Terry pulled from rituals in his Catholic upbringing for eerieness in ‘Spectre’, and ‘Until It Broke’ was resurrected from Lost & Profound’s previous work, infusing a new, drug-laced atmosphere. Lisa interprets ‘Superhuman’ as a “…coming of age in life, getting to the light at the end of tunnel where you finally like and forgive yourself”. ‘Alcohol,’ according to the couple, is “…right out of true life: there were lost weekends- we were like F. Scott Fitzgerald & Zelda for a little while!”.
Despite the melancholia, Lost & Profound do celebrate love, and Terry makes his singing cameo on ‘Jewel’ with a sunshine pop sensibility, a rare happy song in their otherwise prolifically shadowy repertoire.
Terry and Lisa co-produced Goodbye Mine, working at the revered Revolution Recording studios in Toronto, with local A-list musicians, including guitarist Joao Carvalho (a long-time collaborator who also mastered the album, drummer John Obercian, multi-instrumentalist wizard Darrell O’Dea on keyboards, drums, guitar, bass and string arrangements, fiddle player Chris Bartos, bassist Greg Roberts, backing singers Renee Rowe and Kesha Wint, in addition to a string section. The album was engineered by Dean Nelson, known for his work with Beck, and Revolution Studio’s owner, Joe Dunphy. Acclaimed veteran engineer and longtime friend Oz Fritz (Tom Waits, Bob Marley, John Cale) mixed Goodbye Mine at Prairie Sun in California’s wine country with the help of Lisa and Terry’s son, audio engineer Jody Tompkins. The mixing and mastering were done to tape, specifically with the vinyl pressing in mind.

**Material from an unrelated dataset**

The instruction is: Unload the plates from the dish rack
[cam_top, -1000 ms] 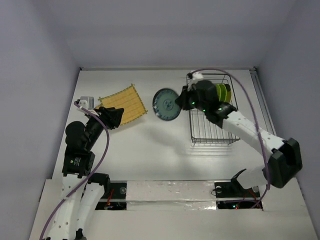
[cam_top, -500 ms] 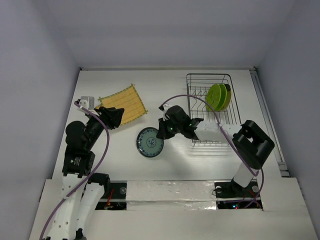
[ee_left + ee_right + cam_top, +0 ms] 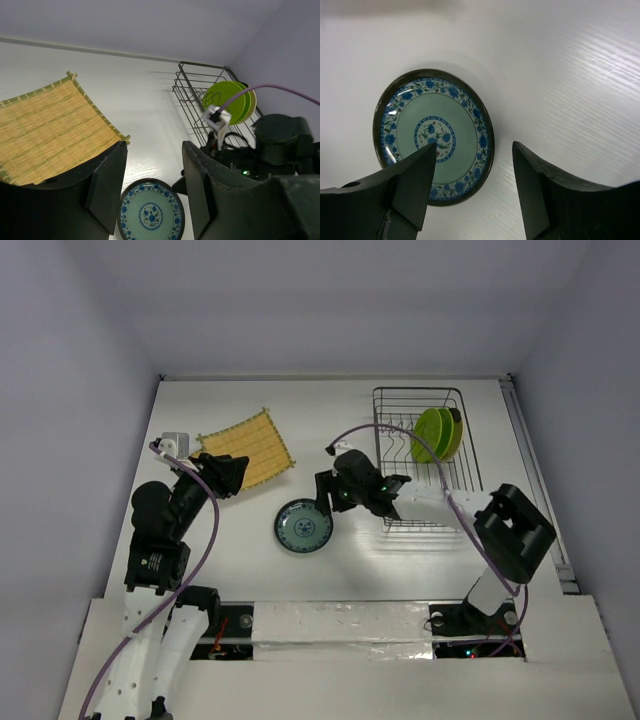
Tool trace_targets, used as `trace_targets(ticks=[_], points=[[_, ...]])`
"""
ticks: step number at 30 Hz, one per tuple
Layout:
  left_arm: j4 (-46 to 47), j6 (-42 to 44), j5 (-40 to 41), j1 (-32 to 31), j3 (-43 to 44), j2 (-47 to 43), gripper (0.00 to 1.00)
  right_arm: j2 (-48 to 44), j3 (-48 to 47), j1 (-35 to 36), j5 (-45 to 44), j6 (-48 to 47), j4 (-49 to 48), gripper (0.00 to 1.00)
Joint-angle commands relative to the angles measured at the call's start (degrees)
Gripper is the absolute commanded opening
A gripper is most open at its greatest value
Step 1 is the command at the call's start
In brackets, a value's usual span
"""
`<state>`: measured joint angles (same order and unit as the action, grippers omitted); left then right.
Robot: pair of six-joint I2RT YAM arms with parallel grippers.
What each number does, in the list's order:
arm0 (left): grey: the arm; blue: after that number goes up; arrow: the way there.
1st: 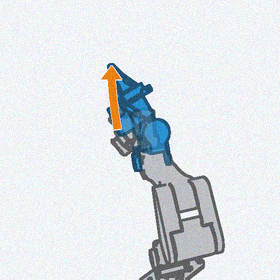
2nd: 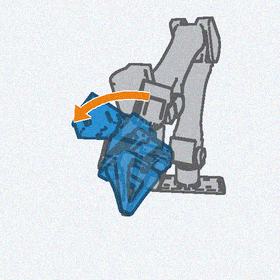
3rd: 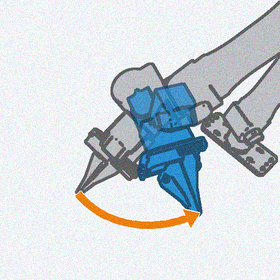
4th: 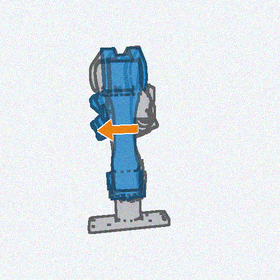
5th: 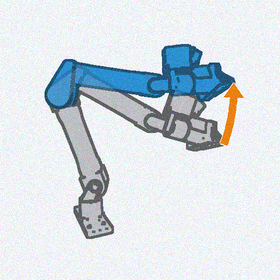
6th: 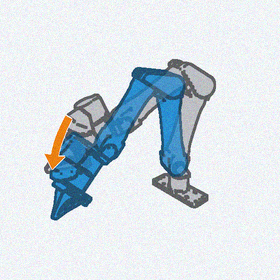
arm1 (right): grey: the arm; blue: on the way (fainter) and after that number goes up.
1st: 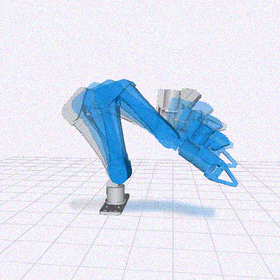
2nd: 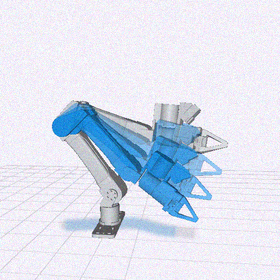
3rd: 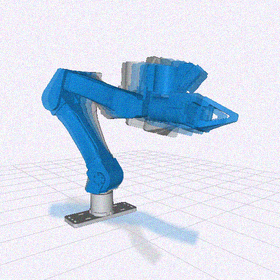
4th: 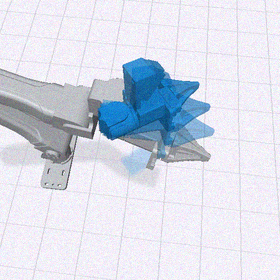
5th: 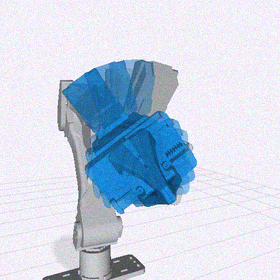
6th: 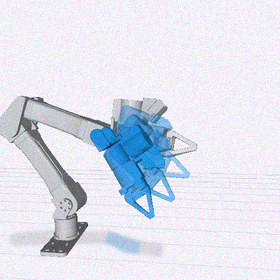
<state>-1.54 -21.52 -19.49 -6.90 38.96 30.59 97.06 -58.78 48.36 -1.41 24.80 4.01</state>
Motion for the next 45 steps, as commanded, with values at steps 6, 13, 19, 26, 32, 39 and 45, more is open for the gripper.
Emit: trace_targets(ticks=[6,13,19,26,32,39,45], points=[[2.77,-0.10,-0.29,0.39,-0.38,-0.53,0.45,-17.76,-4.76,-1.59,-20.00,-3.43,8.45,0.42],[2.86,-0.10,-0.29,0.39,-0.38,-0.79,0.45,-23.32,-4.41,-19.69,-27.83,-5.90,11.72,0.03],[2.86,-0.02,-0.38,0.39,-0.46,-0.88,0.45,-17.62,-7.65,-27.96,-28.83,-7.66,11.63,0.41],[2.95,-0.10,-0.73,0.39,-0.46,-0.88,0.45,-10.32,-11.17,-32.53,-28.83,-9.07,11.72,0.41],[2.95,-0.10,-0.64,0.39,-0.46,-0.88,0.45,-5.83,-13.02,-33.07,-30.41,-8.54,12.69,0.39],[3.04,-0.10,-0.90,0.39,-0.46,-0.97,0.45,-1.61,-14.60,-33.59,-30.23,-8.36,12.25,0.25],[3.12,-0.10,-0.90,0.39,-0.46,-0.71,0.45,-5.55,-15.04,-33.59,-32.16,-9.41,12.95,0.00]])
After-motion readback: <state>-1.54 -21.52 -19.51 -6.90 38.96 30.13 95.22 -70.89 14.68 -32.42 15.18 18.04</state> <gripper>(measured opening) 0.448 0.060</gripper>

Lost and Profound’s origins are in the underground music scene in Calgary, where Terry and Lisa first collaborated as the Psychedelic Folk Virgins. They relocated to Toronto in 1985, independently releasing their tequila-fueled Lost & Profound premiere The Bottled Romance of Nowhere. Polygram Records discovered the band and released their major label debut Lost & Profound, resulting in Top 20 single “Brand New Set of Lies” and a JUNO Award Nomination. They had two subsequent releases, and then recorded as Red Suede Red for their 2002 album. Their tours included a music video shoot and Much Music special in Varanassi, India along the Ganges.
Lisa Boudreau and Terry Tompkin’s creative time apart kept them both immersed in music. Lisa is a sought-after session singer and voice-over artist; Terry is a successful composer for TV, radio and film. He is an Emmy Award winner for Best Original Children’s Song, and also writes music for Thomas The Tank Engine (which has millions of YouTube hits!). Terry heads Eggplant’s Film and Television division in Toronto as his day job, with highly varied production credits including Hollywood Death Trip (a 2013 E! Network show) and Comedy Channel series The Balloon Heads. He produced and directed acclaimed animated short ‘My Hometown’ with Oscar-nominated producer Jerry Levitan, based on prose written and narrated by Yoko Ono. Another collaboration involving Yoko was animated short ‘Tunafish Sandwich Pieces’, created by Terry and Levitan, based on her poem and narrated by Daniel Johnston. Terry is also producing a Nashville-based music-themed reality TV show for Mark Cuban’s network.
2015 shall have Terry and Lisa focusing on the reunion of Lost & Profound, with Goodbye Mine releasing in March. Travelers at heart, they can’t wait to tour, and are creating mesmerizing visuals for their concerts. “I think this record will be an amazing translation from album to stage,” says Lisa. Terry comments, “it’s an exciting time in music, and we must all be like troubadours more than ever, bringing our songs on the road.” Sure, Lost & Profound bring moody, Canadian melancholia, but their return is an absolute joy. Prepare for profundity.